Nope, I have it backwards... 😀


----------



## rmay635703 (Oct 23, 2008)

John Metric said:


> "DCB", what's that stand for?


Bucket, we dont speak of this

The old saying you can't ...


----------



## John Metric (Feb 26, 2009)

John Metric said:


> Here it is mounted in Panic in Detroit.


SO what pictures can't be posted more than six months now? Where did the picture go from the above post?


----------



## Frank (Dec 6, 2008)

John Metric said:


> SO what pictures can't be posted more than six months now? Where did the picture go from the above post?


I know that some of the hosting sites want to charge now for 3rd party use. I believe there are work arounds but I don't know what they are.

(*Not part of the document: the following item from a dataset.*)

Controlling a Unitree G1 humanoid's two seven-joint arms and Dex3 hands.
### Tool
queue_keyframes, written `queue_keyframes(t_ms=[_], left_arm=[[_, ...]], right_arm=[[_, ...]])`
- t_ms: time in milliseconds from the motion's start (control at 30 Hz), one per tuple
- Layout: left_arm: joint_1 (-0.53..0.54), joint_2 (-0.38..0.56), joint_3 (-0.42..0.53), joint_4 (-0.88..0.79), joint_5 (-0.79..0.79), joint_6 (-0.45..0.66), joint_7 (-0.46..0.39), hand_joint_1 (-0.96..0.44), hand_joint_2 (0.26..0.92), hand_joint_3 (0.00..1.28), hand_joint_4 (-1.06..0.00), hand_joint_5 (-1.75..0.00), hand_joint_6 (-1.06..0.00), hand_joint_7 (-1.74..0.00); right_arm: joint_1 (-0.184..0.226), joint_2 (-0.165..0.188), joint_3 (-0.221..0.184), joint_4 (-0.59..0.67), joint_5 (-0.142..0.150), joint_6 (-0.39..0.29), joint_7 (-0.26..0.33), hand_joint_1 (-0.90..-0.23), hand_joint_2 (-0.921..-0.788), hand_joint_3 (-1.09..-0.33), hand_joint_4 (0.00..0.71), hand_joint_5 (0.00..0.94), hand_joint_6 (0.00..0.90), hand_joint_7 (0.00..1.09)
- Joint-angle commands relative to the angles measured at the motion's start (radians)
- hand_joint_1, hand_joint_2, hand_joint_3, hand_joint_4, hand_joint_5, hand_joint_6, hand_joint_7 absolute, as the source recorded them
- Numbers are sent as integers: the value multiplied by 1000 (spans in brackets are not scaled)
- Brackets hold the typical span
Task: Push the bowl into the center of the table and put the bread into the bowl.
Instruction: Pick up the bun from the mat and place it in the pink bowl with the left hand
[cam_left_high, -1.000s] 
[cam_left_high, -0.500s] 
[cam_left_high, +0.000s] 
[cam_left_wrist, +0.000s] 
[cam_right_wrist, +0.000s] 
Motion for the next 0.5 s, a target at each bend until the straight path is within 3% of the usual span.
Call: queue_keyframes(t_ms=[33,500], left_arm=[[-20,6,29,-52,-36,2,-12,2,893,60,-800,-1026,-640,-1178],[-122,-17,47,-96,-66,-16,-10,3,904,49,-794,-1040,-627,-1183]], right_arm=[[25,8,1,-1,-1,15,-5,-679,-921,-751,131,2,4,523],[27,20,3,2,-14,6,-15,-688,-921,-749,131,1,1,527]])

Sent from my MotoE2(4G-LTE) using Tapatalk


----------



## dcb (Dec 5, 2009)

you can also attach them (and add an image to the attachment link) but no resizing options here. or imgur works too.

i.e.


----------



## brian_ (Feb 7, 2017)

John Metric said:


> SO what pictures can't be posted more than six months now? Where did the picture go from the above post?





Frank said:


> I know that some of the hosting sites want to charge now for 3rd party use.


The recent one is Photobucket. The pictures are still in Photobucket, but the link in the forum won't work.



Frank said:


> I believe there are work arounds but I don't know what they are.


I use the "photobucket embed fix" plug-in in Chrome.


----------



## major (Apr 4, 2008)

John,

Are we ever going to see an update? Been wondering about it.

major


----------



## John Metric (Feb 26, 2009)

Here is a video of our new car we call "Extinction Level Event" first time at the track.
We spun the tires on each try. Mainly due to the car weight coming in way below our most optimistic numbers at 1520lbs. We expect to add another 75lbs of battery for a final weight of 1600lbs. https://m.youtube.com/watch?v=R2ls8ODYHh4

More to follow


----------



## John Metric (Feb 26, 2009)

I do most of my posting on Facebook. But I'll put a few details here. 
Here is a weight comparison between Extinction and Panic. 

https://m.facebook.com/LonestarEVRa...7712189084/1524280340958808/?type=3&source=54


----------



## John Metric (Feb 26, 2009)

We are taking the transmission out as we have blown two Lenco's up already.
We figure 1350ftlbs times a new 3.50 rear end gear would be 4725ftlbs of torque on the rear axle. That should be plenty for a 1500lb car.
The motor will be pushed all the way to the back, with just a short coupler to go directly into the differential.


----------



## LocuL (Dec 3, 2016)

Killer setup


----------



## SpeedRacer93 (Apr 22, 2018)

Any updates from the summer of racing?


----------



## John Metric (Feb 26, 2009)

Spent the summer, re-engineering the drivetrain for the new low weight.
I went from a car that made 1300HP at 2750lbs to one that makes 2000HP at 1550lbs. The gearing was all wrong. the center of gravity changed. We did nothing but spin the tires on all three attempts. We are close to going back again in about a week. I just need to get out there and finish a few things. Stay tuned.


----------



## jwiger (Oct 18, 2014)

I'm interested in coming out to see the next run(s).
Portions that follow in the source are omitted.